◆ WHAT TO PRODUCE
Search the records for the string "scene" and return each line that has it.

[Records from a data source]
══════════

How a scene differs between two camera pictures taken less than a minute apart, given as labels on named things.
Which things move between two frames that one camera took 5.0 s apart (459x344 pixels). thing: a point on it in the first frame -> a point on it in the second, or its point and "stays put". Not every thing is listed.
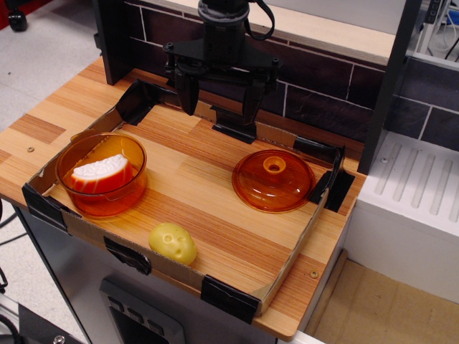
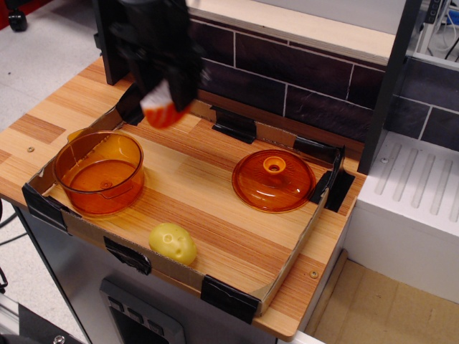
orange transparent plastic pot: (85, 150) stays put
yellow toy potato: (173, 241) stays put
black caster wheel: (18, 21) stays put
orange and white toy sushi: (106, 175) -> (158, 107)
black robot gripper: (223, 50) -> (156, 34)
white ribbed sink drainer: (406, 217) stays put
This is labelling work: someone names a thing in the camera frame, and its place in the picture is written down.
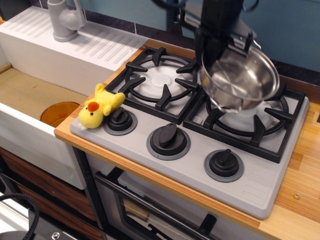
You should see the oven door with handle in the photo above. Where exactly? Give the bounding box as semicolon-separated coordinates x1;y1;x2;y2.
93;166;226;240

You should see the yellow stuffed duck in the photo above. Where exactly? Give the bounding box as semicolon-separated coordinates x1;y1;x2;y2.
77;83;126;130

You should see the black left burner grate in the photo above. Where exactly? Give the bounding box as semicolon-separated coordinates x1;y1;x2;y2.
105;47;201;125

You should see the orange plastic plate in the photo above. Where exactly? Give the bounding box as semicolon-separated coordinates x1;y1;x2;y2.
40;101;80;128

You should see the black middle stove knob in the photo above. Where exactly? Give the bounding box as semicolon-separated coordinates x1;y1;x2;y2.
146;123;191;161

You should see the black left stove knob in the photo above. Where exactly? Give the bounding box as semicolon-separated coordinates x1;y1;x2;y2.
102;107;138;136

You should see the black burner grate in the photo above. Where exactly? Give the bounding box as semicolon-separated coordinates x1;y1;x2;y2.
183;82;307;164
105;47;201;125

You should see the stainless steel pan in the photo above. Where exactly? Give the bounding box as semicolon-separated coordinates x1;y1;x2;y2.
199;39;280;113

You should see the grey toy faucet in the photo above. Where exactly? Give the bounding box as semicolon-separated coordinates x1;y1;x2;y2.
47;0;86;42

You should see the black right burner grate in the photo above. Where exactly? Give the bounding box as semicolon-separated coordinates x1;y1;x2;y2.
183;82;307;164

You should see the white toy sink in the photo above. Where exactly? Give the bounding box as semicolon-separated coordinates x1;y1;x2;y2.
0;6;147;190

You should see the grey toy stove top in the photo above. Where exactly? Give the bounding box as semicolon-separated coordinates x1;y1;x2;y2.
69;46;311;220

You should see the black braided cable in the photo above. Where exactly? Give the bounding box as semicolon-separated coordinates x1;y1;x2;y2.
0;192;40;240

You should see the black right stove knob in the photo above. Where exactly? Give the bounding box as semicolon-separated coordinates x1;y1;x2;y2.
204;149;245;183

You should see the wooden drawer cabinet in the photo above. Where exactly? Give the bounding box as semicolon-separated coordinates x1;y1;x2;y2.
0;148;105;240

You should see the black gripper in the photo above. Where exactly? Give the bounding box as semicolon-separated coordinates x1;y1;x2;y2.
179;0;258;67

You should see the black stove knob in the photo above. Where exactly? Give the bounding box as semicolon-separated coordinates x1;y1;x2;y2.
102;107;138;136
204;149;245;183
146;123;191;161

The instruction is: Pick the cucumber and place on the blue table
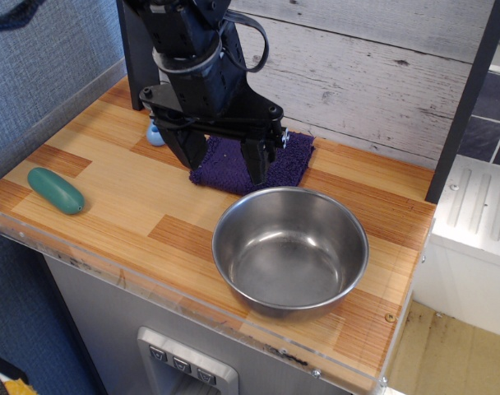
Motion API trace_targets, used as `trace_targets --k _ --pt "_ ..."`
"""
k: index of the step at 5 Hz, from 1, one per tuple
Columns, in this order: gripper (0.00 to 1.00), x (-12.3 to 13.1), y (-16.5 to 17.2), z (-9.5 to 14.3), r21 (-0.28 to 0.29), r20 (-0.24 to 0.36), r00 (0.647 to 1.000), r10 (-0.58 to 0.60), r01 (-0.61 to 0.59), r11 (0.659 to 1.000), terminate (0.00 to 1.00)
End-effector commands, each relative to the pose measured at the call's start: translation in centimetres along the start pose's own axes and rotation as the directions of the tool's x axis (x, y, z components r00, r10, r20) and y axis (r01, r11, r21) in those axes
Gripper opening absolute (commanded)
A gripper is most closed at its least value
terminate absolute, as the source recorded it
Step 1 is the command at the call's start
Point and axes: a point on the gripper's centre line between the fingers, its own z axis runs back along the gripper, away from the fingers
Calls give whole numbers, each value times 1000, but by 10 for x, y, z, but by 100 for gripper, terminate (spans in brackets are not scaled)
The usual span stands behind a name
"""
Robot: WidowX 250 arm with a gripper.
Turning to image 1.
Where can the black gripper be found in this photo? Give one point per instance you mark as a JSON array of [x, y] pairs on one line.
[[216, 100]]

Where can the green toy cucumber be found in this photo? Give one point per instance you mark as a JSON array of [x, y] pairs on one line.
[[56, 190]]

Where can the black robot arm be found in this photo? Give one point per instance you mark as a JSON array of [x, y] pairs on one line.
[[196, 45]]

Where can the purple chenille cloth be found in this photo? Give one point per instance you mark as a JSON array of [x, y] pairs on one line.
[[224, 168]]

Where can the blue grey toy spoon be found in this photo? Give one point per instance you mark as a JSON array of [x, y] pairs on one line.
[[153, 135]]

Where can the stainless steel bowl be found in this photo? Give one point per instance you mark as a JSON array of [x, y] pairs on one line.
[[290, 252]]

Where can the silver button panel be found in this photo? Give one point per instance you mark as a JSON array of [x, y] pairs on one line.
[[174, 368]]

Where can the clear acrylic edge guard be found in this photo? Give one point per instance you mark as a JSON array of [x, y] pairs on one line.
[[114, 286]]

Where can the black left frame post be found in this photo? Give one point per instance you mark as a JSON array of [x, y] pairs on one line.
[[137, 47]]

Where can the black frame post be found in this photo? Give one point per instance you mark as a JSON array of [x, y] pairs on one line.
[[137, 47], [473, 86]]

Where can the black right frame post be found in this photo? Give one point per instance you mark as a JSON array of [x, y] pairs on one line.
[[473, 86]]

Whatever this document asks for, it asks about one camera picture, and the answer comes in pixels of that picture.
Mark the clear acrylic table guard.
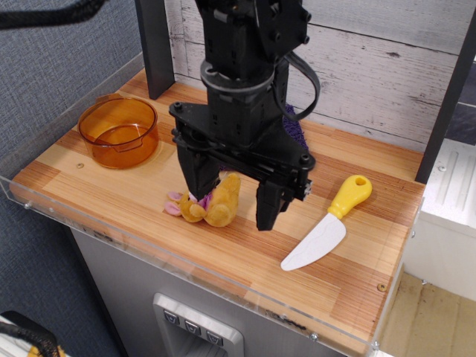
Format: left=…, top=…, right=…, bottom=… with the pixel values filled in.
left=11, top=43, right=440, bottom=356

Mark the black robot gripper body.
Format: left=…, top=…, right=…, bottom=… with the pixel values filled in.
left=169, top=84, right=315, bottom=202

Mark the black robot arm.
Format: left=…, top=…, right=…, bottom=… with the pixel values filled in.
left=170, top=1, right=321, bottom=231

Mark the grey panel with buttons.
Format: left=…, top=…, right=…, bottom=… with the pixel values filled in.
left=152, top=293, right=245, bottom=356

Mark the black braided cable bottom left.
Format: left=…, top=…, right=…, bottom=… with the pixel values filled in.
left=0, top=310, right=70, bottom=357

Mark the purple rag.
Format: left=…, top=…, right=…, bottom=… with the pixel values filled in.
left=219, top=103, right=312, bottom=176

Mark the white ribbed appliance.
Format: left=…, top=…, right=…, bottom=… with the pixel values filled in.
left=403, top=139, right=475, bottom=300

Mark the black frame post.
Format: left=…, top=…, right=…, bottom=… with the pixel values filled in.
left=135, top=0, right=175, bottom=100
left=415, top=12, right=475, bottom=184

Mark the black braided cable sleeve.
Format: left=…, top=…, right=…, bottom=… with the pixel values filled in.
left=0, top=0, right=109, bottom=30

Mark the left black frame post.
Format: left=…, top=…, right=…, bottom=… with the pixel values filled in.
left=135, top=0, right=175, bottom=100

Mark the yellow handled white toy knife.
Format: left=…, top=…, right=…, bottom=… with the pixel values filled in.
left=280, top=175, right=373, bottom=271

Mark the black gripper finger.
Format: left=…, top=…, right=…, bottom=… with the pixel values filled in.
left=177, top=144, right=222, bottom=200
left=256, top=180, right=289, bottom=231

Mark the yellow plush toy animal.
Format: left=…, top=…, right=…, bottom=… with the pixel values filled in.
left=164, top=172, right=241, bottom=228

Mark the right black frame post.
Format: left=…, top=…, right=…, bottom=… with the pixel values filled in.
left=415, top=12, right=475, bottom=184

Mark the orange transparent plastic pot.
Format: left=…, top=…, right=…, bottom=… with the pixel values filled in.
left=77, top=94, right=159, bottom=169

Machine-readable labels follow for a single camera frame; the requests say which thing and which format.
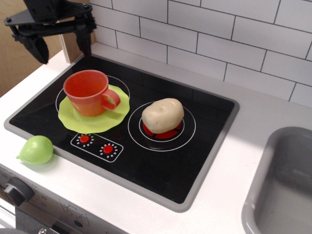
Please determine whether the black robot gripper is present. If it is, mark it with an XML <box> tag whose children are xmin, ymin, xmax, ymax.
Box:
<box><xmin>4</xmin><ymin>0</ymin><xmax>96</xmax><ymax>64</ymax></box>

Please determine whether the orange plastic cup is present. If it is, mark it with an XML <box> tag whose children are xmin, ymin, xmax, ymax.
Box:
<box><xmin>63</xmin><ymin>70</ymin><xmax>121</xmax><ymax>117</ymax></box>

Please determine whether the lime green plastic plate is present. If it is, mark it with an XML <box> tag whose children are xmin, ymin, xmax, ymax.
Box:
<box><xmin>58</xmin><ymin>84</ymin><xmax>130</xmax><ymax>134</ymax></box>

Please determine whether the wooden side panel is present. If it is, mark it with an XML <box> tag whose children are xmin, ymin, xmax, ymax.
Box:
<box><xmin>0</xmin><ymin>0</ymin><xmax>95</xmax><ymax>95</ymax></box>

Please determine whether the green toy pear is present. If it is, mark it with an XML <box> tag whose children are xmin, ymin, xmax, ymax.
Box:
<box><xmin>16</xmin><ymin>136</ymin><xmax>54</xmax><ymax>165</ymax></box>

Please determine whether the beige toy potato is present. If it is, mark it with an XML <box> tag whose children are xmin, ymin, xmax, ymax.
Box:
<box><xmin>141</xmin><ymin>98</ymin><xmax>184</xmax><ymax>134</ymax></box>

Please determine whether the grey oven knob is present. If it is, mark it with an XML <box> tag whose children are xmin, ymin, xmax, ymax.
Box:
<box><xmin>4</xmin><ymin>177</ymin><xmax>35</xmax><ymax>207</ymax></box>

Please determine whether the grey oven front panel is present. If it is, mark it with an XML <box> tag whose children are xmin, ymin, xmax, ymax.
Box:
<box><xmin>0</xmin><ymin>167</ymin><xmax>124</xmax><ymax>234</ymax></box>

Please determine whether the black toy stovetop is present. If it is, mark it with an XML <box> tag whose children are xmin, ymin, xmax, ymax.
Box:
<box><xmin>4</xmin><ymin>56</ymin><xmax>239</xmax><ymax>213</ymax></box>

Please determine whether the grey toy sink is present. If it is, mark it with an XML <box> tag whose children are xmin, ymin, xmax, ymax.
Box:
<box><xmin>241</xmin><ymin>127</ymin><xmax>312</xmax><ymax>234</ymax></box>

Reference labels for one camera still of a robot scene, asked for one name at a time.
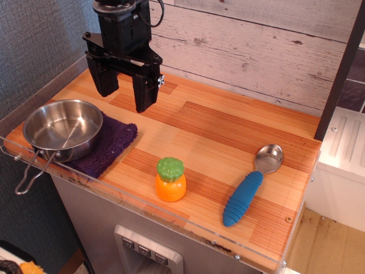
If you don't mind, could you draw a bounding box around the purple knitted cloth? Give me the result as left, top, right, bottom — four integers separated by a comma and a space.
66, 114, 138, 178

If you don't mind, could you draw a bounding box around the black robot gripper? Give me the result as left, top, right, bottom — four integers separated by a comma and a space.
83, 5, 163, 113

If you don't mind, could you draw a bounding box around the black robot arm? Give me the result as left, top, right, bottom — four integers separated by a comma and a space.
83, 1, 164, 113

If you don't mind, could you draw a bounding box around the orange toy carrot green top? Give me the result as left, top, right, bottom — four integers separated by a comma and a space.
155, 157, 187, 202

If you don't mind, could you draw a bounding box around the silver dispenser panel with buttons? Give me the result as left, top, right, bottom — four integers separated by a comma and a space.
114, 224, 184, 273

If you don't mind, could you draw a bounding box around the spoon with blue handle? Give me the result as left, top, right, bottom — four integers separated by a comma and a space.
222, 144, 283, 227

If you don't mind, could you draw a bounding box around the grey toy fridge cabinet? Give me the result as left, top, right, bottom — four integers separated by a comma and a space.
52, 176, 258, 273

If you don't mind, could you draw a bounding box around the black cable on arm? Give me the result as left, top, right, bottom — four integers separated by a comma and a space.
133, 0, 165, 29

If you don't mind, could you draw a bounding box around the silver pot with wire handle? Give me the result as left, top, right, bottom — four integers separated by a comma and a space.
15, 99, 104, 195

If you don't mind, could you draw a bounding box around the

══════════

◆ EXERCISE RESULT
How a scene differs between two camera pictures taken less than a minute apart, given as labels on named things.
Reference labels for one camera still of a robot scene, asked for one name at a time.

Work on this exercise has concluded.